** Problem requirements **
Copy each line from the records below in which the word "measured" is found.

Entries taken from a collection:
------------------------------
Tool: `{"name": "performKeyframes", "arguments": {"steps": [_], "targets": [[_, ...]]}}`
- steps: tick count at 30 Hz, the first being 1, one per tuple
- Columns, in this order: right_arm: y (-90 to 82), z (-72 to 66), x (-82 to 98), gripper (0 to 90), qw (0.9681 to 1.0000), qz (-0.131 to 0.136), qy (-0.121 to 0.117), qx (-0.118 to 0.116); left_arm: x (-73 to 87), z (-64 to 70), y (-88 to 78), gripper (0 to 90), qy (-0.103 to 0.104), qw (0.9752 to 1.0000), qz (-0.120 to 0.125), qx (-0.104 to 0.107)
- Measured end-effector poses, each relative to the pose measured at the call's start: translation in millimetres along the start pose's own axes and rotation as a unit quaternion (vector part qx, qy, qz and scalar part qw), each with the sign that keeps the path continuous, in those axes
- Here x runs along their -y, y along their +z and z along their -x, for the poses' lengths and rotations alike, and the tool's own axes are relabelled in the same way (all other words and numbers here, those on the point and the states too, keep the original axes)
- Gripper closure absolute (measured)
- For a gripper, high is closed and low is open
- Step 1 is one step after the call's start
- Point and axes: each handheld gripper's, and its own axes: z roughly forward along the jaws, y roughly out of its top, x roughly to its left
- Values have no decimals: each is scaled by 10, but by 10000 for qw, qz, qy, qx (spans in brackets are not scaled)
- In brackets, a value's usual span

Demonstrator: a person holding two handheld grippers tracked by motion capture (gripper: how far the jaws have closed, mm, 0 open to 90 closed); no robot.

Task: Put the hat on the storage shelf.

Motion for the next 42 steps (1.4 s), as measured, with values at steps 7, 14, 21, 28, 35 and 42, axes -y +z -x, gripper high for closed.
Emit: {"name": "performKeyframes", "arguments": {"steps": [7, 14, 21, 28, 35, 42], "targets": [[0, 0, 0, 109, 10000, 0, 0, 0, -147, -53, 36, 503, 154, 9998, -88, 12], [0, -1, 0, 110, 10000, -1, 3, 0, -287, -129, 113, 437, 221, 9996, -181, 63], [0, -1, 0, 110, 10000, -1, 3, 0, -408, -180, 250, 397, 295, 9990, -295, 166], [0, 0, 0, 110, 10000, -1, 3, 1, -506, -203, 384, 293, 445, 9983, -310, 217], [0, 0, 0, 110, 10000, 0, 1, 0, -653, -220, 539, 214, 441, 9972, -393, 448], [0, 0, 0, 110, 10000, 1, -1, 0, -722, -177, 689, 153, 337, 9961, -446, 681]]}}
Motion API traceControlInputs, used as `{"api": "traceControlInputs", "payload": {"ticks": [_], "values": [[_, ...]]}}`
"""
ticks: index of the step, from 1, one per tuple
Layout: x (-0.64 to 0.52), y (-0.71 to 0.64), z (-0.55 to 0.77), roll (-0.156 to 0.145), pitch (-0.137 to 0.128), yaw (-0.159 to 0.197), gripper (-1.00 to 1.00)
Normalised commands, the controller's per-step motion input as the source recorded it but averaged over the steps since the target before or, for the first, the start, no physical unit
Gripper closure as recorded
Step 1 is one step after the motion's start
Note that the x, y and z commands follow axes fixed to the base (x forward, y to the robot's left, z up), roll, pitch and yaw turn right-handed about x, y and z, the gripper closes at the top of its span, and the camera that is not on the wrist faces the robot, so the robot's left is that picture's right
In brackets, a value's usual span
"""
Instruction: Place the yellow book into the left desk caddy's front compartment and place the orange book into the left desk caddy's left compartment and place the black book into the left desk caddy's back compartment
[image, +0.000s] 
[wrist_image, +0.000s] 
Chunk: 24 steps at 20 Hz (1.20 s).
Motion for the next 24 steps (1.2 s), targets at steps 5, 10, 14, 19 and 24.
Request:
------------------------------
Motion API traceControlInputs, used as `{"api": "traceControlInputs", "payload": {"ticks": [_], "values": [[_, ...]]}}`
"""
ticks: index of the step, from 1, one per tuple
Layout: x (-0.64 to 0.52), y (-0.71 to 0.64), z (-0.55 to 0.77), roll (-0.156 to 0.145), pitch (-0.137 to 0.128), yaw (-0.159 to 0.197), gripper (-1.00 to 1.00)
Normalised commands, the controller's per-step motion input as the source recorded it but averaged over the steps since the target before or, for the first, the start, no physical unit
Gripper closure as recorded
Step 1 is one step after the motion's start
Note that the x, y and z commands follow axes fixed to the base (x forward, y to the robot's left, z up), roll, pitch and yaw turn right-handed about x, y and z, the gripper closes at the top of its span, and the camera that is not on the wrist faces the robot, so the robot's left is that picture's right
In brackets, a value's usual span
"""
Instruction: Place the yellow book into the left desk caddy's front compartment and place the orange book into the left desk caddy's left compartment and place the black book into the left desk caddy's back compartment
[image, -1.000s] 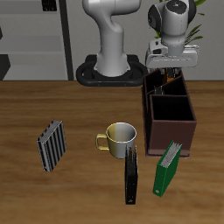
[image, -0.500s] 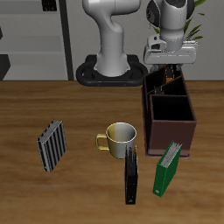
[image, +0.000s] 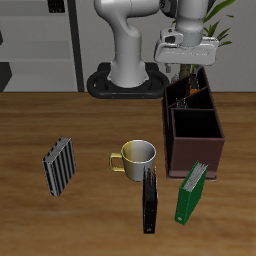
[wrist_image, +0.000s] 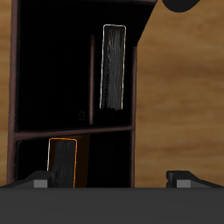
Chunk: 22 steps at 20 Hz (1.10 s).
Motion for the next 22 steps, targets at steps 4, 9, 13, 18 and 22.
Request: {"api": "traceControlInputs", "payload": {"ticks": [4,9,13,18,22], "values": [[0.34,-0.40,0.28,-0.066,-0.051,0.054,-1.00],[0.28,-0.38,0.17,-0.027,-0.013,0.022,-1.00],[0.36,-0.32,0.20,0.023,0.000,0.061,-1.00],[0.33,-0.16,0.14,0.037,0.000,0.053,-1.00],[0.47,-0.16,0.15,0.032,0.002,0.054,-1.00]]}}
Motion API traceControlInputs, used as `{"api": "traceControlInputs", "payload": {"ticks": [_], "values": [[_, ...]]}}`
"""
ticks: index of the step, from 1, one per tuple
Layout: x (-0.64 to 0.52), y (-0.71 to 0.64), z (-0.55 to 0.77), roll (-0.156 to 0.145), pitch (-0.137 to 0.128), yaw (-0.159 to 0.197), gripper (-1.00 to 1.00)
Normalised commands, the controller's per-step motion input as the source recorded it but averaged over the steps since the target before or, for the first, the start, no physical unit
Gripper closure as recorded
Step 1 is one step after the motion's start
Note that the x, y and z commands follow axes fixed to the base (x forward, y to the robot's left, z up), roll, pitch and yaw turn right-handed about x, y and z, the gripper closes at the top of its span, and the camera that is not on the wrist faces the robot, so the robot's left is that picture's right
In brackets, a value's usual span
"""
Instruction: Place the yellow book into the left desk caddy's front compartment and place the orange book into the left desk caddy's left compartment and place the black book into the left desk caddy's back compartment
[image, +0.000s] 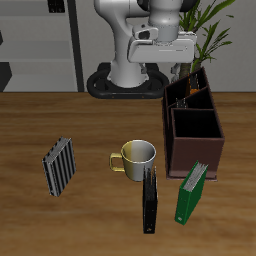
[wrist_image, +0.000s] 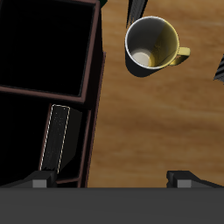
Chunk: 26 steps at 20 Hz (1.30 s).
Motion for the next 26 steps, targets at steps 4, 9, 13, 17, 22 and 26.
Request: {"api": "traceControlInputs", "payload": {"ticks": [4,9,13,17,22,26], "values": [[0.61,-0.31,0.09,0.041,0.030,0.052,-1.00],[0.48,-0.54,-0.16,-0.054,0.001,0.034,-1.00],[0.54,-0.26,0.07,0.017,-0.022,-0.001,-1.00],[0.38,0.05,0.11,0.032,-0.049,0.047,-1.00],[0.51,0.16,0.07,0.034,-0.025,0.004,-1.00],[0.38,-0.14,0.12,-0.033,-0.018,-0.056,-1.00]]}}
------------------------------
** Answer to this exercise **
- Measured end-effector poses, each relative to the pose measured at the call's start: translation in millimetres along the start pose's own axes and rotation as a unit quaternion (vector part qx, qy, qz and scalar part qw), each with the sign that keeps the path continuous, in those axes
- Gripper closure absolute (measured)
Motion for the next 42 steps (1.4 s), as measured, with values at steps 7, 14, 21, 28, 35 and 42, axes -y +z -x, gripper high for closed.

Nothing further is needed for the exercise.